June 11, 2025

Health Equity. Health Equity. Health Equity.
Candyman. Candyman. Candyman. Candyman. Candyman.
Beetlejuice. Beetlejuice. Beetlejuice.
Health equity.
Saying the first sentence in the mirror may get you murdered. Saying the second sentence may get you supernatural help you don’t want. But will saying the third sentence get your healthcare organization in hot water with the anti-DEI Trump regime?
I don’t think so as the regime is too busy ginning up reasons to declare martial law and suspend the mid-term elections. But I think many of the nation’s healthcare leaders think so. I’m hearing anecdotally that many healthcare organizations are scrubbing their websites of the words “health equity” lest they lose everything from government contracts to medical research grants to their tax-exempt status.
You remember the COVID pandemic, right? That was just five years ago. Remember how the pandemic exposed long-standing health disparities, health inequities and systematic racism in care delivery, right? Remember how everyone vowed to remedy these problems with grand initiative after grand initiative to reduce health disparities, improve health equity and end race, ethnic, gender and sexual orientation bias in care delivery, right?

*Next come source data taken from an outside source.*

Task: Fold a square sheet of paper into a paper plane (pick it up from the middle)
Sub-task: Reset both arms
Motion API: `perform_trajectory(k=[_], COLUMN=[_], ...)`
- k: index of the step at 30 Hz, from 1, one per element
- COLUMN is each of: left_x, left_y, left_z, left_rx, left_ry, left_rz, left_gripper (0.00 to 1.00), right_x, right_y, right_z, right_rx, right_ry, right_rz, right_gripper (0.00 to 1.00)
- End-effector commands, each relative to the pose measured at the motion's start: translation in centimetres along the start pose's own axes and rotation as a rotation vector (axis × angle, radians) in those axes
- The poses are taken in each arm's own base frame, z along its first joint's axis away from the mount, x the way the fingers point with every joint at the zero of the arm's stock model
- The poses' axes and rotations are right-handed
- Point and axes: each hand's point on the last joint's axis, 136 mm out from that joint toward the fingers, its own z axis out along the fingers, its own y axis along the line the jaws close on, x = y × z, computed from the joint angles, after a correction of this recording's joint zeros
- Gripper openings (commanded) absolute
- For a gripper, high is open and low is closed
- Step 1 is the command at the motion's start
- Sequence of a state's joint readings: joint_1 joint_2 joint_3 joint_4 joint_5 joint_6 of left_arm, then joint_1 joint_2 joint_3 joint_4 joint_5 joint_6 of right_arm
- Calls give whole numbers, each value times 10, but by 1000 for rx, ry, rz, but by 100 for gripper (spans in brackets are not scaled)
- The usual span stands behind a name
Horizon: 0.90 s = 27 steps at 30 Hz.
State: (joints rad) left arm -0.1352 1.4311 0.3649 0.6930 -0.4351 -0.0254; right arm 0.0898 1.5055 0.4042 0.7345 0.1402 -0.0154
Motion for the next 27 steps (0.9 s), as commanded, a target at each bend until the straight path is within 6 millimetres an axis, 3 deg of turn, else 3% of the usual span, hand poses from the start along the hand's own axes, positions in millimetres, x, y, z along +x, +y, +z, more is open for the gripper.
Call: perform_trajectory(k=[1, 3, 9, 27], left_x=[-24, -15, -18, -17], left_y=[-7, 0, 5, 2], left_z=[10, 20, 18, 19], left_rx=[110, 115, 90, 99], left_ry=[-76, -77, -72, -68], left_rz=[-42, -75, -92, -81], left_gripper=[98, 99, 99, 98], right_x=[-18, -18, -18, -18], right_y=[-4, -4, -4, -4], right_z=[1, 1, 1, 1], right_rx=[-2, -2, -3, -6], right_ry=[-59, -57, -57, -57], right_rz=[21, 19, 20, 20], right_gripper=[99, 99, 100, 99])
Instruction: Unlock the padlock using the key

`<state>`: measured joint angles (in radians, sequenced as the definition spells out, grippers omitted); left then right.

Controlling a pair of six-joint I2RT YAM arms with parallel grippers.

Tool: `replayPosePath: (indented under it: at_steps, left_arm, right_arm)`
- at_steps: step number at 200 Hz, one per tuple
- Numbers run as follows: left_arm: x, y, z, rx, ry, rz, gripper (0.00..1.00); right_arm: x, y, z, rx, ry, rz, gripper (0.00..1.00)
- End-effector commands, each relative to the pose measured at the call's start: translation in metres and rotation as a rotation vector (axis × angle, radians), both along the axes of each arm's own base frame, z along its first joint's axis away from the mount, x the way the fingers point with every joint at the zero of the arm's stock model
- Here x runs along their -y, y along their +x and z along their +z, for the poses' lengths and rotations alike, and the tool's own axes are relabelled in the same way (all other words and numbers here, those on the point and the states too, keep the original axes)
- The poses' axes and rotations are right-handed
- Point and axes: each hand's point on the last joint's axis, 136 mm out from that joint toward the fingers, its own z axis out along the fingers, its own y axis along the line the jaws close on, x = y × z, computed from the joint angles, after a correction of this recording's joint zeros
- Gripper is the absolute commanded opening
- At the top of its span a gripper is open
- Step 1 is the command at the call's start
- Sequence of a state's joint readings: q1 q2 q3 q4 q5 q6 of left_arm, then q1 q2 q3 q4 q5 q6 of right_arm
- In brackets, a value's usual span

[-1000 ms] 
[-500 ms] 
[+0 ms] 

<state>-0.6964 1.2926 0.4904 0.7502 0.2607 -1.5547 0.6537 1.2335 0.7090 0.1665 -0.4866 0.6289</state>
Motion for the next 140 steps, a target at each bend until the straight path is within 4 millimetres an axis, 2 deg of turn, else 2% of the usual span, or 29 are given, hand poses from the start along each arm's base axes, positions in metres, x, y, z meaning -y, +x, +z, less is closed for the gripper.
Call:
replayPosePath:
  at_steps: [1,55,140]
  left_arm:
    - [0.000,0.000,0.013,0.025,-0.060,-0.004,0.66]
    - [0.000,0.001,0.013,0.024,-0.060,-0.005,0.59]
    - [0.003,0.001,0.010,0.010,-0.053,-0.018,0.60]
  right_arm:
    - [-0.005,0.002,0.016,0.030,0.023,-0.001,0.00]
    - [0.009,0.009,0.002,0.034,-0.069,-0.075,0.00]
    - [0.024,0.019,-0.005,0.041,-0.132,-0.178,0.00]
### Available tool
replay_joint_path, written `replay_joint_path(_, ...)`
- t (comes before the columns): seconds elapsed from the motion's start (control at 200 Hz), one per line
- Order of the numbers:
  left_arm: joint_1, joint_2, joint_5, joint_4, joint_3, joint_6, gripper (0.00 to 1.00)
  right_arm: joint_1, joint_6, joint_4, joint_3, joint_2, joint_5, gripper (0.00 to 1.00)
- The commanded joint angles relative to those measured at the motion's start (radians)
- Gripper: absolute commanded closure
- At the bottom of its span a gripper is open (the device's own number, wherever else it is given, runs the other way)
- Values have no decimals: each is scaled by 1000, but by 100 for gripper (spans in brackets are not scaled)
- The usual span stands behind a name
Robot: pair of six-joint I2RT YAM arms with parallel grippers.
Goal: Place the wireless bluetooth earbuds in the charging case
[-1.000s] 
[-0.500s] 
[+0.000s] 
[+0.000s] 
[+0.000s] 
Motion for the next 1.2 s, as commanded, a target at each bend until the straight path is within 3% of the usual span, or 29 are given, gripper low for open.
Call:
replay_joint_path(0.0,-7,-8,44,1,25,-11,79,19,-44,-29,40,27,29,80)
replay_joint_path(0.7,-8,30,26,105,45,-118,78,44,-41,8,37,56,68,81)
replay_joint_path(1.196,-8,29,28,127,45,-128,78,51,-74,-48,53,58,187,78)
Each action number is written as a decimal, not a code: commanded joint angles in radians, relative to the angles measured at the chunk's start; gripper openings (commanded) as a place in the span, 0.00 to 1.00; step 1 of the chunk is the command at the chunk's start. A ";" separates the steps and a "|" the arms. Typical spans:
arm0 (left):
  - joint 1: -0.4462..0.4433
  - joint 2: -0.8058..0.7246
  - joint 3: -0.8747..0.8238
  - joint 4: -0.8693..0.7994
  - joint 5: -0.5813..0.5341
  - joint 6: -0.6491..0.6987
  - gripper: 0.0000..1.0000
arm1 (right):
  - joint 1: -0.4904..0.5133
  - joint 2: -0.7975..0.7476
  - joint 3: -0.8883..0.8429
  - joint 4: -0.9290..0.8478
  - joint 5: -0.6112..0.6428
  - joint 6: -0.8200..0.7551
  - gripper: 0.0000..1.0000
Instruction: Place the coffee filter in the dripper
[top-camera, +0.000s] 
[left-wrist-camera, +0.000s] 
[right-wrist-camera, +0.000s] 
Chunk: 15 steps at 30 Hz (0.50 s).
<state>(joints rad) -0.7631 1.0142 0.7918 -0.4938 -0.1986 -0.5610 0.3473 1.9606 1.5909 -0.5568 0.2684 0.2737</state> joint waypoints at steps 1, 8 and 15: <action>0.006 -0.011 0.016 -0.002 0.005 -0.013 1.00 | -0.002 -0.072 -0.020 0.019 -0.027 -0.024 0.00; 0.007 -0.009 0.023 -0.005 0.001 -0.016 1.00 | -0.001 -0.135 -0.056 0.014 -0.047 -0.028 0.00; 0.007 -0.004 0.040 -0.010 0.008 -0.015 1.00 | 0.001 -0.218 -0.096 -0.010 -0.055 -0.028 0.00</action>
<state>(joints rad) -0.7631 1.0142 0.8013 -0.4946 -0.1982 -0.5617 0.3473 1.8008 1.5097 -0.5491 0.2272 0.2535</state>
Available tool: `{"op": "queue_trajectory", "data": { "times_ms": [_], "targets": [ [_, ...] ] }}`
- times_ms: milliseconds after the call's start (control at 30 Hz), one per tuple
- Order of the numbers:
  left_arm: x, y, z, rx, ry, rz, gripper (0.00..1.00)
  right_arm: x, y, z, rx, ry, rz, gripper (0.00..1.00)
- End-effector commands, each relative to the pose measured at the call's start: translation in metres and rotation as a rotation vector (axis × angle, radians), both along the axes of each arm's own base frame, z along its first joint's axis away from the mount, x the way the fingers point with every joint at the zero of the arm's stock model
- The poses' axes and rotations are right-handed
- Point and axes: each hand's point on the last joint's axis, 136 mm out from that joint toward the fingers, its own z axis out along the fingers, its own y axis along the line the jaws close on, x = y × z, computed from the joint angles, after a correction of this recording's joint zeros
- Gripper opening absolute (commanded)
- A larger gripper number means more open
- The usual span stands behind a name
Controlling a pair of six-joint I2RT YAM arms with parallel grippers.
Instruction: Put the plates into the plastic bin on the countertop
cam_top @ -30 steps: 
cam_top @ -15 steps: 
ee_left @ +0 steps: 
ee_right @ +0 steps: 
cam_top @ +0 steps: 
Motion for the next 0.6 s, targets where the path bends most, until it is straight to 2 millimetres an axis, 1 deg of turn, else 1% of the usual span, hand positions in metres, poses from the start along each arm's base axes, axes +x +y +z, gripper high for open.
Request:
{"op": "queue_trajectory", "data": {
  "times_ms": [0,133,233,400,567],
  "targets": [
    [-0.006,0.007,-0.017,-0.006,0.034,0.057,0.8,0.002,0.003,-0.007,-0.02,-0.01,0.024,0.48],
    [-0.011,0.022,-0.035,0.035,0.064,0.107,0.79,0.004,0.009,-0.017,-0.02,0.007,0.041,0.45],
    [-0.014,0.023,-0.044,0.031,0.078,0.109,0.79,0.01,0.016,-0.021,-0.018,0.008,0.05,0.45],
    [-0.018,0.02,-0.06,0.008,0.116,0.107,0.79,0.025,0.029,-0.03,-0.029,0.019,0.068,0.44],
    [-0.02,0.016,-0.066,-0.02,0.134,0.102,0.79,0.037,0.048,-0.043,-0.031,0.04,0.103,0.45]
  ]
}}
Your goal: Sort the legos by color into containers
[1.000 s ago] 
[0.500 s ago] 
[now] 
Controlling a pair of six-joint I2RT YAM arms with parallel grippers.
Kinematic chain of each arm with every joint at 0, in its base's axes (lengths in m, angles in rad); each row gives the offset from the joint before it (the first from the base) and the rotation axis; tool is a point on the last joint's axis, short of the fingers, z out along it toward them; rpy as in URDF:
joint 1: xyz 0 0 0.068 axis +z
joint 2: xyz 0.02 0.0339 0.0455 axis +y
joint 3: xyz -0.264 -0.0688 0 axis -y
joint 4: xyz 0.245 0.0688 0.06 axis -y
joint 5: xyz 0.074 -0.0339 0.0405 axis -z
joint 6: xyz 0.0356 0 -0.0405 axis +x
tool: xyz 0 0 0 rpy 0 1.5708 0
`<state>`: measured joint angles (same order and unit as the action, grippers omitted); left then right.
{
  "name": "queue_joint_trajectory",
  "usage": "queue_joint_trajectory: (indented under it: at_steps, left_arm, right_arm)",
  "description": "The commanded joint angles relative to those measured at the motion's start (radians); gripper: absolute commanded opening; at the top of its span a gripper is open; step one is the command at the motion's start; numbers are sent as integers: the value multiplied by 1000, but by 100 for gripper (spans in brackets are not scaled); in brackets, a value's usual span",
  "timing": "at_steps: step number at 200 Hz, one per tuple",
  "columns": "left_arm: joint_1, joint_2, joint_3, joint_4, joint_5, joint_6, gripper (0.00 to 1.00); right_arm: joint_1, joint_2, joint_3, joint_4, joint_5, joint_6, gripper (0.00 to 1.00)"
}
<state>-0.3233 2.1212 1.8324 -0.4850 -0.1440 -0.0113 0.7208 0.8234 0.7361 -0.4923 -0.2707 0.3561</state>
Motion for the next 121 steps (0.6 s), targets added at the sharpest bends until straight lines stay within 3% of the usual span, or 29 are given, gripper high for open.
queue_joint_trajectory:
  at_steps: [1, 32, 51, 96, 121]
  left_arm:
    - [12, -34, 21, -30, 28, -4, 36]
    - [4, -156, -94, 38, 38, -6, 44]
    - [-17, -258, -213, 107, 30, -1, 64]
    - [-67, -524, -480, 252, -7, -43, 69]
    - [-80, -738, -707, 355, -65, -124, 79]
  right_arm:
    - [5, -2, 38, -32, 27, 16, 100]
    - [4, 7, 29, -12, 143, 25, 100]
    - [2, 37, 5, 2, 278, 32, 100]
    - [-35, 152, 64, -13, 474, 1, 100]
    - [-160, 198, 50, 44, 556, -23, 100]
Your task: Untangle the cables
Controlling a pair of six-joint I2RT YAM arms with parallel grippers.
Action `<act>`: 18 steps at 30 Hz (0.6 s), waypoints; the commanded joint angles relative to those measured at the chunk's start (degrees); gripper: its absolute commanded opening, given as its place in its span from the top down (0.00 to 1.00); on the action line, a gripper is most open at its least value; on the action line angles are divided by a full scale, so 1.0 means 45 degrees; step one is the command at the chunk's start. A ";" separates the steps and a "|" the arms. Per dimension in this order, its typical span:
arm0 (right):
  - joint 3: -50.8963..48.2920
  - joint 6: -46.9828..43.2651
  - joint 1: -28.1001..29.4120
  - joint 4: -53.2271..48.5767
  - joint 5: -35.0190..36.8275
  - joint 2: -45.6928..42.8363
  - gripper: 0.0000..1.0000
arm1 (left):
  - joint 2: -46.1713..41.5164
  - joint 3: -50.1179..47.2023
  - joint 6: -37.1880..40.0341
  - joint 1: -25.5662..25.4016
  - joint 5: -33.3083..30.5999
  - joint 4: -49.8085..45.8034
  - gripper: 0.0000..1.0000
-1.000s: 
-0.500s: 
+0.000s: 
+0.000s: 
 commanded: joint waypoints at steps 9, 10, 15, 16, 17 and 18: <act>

The Joint Commission was one of the many organizations that launched such a grand initiative. On Oct. 26, 2022, The Joint Commission announced the creation of its Health Care Equity Resource Center. You can read about it here in an article by Becker’s Clinical Leadership. You can also read about it here in an article by the American Organization for Nursing Leadership of the American Hospital Association.
The one place you can’t read about it is on The Joint Commission’s own website. The press release is gone. According to the above articles and many others, The Joint Commission launched its Health Care Equity Resource Center to support healthcare organizations that sought to meet its new health care equity standards, which went into effect in January 2023.
According to this toolkit from the New Jersey Hospital Association, healthcare organizations like hospitals and health systems must meet the following six standards to obtain health equity certification from The Joint Commission:
- The organization designates an individual to lead activities to reduce health care disparities for the organization’s patients.
- The organization assesses the patient’s health-related social needs and provides information about community resources and support services.
- The organization identifies health care disparities in its patient population by stratifying quality and safety data using the social demographic characteristics of the organization’s patients.
- The organization develops a written action plan that describes how it will address at least one of the health care disparities identified in its patient population.
- The organization acts when it does not achieve or sustain the goals in its action plan to reduce health care disparities.
- At least annually, the organization informs key stakeholders, including leaders, licensed practitioners, and staff, about its progress to reduce identified health care disparities.
In February 2024, The Joint Commission announced the first eight hospitals to obtain health equity certification, according to this article in Healthcare Innovation.
Well, at some point between then and now, The Joint Commission changed the name of its Health Care Equity Resource Center to the Excellent Health Outcomes for All Resource Center.
Another thing that happened between then and now was Trump being elected president. Overnight, “health equity” and “DEI” became four-letter words. Organizations that continued to use them were instant targets for the regime’s search term goons, regardless of context or facts.
Let’s not forget, The Joint Commission enjoys “deemed status” under federal Medicare regulations. That means healthcare organizations that meet The Joint Commission accreditation standards are deemed to meet Medicare’s Conditions of Participation and are eligible to treat Medicare patients.
How many healthcare organizations would voluntarily seek Joint Commission accreditation if it wasn’t a shortcut to Medicare certification? Better to be surveyed by an industry peer than inspected by a federal or state regulator.
I asked The Joint Commission the following questions via email upon request after I called:
- When did the Joint Commission change the name of the Health Care Equity Certification Center to the Excellent Health Outcomes for All Certification Center?
- Was there a public announcement of the name change?
- Why did The Joint Commission change the name?
- What is the status of the equity certification standards?
- Did the name of the equity certification standards change?
- Did any of the standards themselves change?
- Have you awarded Excellent Health Outcomes for All certification to any hospitals yet? If not, when do you expect those to happen?
The Joint Commission via email politely and simply said, “The Joint Commission continues to offer its Health Care Equity Certification.”
That’s great, and I applaud The Joint Commission.
But you don’t have to be a stable genius to figure out what happened. It’s easier to change the name of something than put your business model at risk no matter how important and needed that name is.
When someone writes this chapter of healthcare history, it will be short profiles in courage. If you don’t believe me, read this great piece in Stat, “Lawmakers lobby doctors to keep quiet — or speak up — on Medicaid cuts in Trump’s tax bill.”
So, I’ll say it for you if you can’t bring yourself to do it: health equity, health equity, health equity.